▶ _TASK DIRECTIONS_
Among the lines below, copy exactly those from the one with "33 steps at" through the one with "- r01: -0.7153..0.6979", counting both ends.

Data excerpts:
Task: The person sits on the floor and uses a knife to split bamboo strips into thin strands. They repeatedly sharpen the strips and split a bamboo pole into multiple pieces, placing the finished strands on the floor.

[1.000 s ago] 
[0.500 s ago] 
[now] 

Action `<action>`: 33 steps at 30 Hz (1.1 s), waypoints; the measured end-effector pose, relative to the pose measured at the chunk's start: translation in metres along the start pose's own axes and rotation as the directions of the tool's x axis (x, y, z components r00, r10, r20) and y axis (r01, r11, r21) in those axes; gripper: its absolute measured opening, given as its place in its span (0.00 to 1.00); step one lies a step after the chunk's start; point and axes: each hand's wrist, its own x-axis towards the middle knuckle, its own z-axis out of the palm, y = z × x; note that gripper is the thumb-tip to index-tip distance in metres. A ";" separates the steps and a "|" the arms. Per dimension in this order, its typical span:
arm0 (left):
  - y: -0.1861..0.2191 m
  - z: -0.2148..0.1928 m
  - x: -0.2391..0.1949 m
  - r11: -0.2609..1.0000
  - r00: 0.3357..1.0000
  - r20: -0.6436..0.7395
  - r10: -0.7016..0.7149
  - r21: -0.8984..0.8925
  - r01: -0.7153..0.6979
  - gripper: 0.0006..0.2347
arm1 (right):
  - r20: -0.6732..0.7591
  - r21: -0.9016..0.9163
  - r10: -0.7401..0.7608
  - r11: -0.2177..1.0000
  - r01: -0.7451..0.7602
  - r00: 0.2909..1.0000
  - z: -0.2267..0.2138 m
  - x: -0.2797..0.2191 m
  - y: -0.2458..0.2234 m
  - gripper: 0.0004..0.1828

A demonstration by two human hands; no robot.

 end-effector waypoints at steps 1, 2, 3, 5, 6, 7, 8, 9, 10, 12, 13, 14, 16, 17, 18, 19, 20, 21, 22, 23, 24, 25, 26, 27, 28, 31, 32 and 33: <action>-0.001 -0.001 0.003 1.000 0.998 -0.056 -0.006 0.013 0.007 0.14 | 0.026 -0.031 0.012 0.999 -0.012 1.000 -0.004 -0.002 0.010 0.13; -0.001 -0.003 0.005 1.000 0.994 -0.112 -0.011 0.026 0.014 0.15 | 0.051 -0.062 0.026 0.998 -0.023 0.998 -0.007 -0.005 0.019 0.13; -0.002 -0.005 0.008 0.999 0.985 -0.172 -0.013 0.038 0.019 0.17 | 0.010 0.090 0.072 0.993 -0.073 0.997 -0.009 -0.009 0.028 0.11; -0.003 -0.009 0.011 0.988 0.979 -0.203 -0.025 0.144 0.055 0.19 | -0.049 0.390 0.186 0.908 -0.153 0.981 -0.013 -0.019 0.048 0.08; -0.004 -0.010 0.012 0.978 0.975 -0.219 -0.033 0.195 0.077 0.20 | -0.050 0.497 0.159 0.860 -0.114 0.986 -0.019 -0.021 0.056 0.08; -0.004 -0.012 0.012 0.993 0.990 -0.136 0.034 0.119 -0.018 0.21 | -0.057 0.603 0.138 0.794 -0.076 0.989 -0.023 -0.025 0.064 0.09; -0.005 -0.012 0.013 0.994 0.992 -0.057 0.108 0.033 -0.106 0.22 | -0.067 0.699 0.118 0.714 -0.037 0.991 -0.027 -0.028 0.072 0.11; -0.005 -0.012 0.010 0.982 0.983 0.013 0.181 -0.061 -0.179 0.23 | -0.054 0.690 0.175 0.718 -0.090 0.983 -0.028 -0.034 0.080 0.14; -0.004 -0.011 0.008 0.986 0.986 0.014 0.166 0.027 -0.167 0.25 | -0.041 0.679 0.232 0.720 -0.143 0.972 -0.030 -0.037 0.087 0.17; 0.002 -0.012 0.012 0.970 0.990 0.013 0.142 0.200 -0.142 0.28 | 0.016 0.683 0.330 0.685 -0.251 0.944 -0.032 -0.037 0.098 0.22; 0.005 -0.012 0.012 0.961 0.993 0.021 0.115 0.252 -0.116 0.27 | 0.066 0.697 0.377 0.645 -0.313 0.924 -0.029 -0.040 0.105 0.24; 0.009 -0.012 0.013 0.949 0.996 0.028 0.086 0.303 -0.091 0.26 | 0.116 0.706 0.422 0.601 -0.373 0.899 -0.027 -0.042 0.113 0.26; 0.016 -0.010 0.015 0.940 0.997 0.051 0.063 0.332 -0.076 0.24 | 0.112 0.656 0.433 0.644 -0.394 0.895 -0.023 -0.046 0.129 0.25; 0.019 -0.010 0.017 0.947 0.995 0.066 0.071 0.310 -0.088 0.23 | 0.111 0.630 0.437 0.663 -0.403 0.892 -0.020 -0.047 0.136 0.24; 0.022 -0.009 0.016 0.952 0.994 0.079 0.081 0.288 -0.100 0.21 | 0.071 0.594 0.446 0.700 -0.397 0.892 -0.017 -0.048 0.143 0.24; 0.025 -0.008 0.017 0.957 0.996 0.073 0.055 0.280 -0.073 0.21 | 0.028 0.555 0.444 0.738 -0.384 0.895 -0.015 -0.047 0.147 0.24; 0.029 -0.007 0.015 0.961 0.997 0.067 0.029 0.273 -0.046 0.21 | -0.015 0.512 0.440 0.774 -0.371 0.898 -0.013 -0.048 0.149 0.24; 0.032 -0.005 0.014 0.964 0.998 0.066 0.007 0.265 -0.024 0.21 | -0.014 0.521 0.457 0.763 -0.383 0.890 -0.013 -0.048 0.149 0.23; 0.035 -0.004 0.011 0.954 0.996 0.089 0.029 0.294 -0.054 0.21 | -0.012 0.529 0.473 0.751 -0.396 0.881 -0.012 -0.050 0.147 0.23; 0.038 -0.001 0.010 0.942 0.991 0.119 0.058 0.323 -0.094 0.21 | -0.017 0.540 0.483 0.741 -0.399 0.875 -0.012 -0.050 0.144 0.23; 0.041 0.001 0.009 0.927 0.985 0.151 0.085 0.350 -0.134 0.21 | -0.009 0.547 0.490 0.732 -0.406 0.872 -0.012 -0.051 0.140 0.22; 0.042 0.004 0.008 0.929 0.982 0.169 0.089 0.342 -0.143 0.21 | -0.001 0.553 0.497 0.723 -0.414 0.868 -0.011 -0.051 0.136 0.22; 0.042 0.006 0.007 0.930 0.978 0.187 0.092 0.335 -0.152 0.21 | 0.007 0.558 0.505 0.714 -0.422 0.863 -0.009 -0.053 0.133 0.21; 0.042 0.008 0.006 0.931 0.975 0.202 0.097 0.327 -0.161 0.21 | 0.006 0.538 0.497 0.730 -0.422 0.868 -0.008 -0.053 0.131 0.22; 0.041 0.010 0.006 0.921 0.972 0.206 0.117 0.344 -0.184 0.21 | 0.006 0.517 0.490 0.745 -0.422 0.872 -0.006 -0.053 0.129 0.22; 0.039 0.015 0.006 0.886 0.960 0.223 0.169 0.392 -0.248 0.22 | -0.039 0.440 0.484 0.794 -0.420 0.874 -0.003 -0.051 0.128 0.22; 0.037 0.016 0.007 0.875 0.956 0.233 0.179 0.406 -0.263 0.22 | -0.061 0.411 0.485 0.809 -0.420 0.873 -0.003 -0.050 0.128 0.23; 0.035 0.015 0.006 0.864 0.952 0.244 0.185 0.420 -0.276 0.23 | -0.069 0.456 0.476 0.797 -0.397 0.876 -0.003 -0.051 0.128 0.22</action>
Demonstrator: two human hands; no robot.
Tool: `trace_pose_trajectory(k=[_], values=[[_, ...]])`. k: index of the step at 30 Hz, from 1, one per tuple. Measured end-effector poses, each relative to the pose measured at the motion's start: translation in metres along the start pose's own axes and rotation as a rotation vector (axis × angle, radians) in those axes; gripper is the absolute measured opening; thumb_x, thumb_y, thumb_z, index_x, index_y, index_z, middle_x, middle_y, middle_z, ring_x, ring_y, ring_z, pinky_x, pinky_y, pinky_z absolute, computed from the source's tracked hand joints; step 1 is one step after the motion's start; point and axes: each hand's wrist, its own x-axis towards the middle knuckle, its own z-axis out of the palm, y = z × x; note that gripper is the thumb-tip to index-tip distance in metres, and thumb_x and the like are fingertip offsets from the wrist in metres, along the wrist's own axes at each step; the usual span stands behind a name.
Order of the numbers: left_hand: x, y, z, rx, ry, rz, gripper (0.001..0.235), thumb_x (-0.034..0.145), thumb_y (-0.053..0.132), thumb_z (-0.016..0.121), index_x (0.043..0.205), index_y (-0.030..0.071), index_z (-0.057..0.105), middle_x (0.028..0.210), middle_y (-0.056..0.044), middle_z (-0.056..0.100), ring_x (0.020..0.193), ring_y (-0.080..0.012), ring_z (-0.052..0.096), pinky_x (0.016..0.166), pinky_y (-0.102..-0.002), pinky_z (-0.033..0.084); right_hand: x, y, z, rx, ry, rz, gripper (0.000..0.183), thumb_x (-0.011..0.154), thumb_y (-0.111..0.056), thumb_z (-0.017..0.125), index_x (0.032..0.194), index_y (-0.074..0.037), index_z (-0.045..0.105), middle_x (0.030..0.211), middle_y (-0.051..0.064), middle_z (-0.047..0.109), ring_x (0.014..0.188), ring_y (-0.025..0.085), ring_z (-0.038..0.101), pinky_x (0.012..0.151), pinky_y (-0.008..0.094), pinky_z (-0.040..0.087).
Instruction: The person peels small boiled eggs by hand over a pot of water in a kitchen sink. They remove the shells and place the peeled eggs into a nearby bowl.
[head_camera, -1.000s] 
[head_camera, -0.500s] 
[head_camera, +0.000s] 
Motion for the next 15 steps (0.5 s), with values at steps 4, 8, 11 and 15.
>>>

▶ _RESPONSE TO THE EXERCISE_
Action `<action>`: 33 steps at 30 Hz (1.1 s), waypoints; the measured end-effector pose, relative to the pose measured at the chunk's start: translation in metres along the start pose's own axes and rotation as the directions of the tool's x axis (x, y, z components r00, r10, r20) and y axis (r01, r11, r21) in those axes; gripper: its absolute measured opening, given as its place in its span (0.00 to 1.00); step one lies a step after the chunk's start; point and axes: each hand's wrist, its own x-axis towards the middle knuckle, its own z-axis out of the palm, y = z × x; note that gripper is the thumb-tip to index-tip distance in metres. A ";" separates the steps and a "|" the arms. Per dimension in this order, its typical span:
arm0 (left):
  - y: -0.1861..0.2191 m
  - z: -0.2148..0.1928 m
  - x: -0.2391..0.1949 m
  - r11: -0.2609..1.0000
  - r00: 0.3357..1.0000
  - r20: -0.6436..0.7395
  - r10: -0.7016..0.7149
  - r21: -0.8984..0.8925
  - r01: -0.7153..0.6979

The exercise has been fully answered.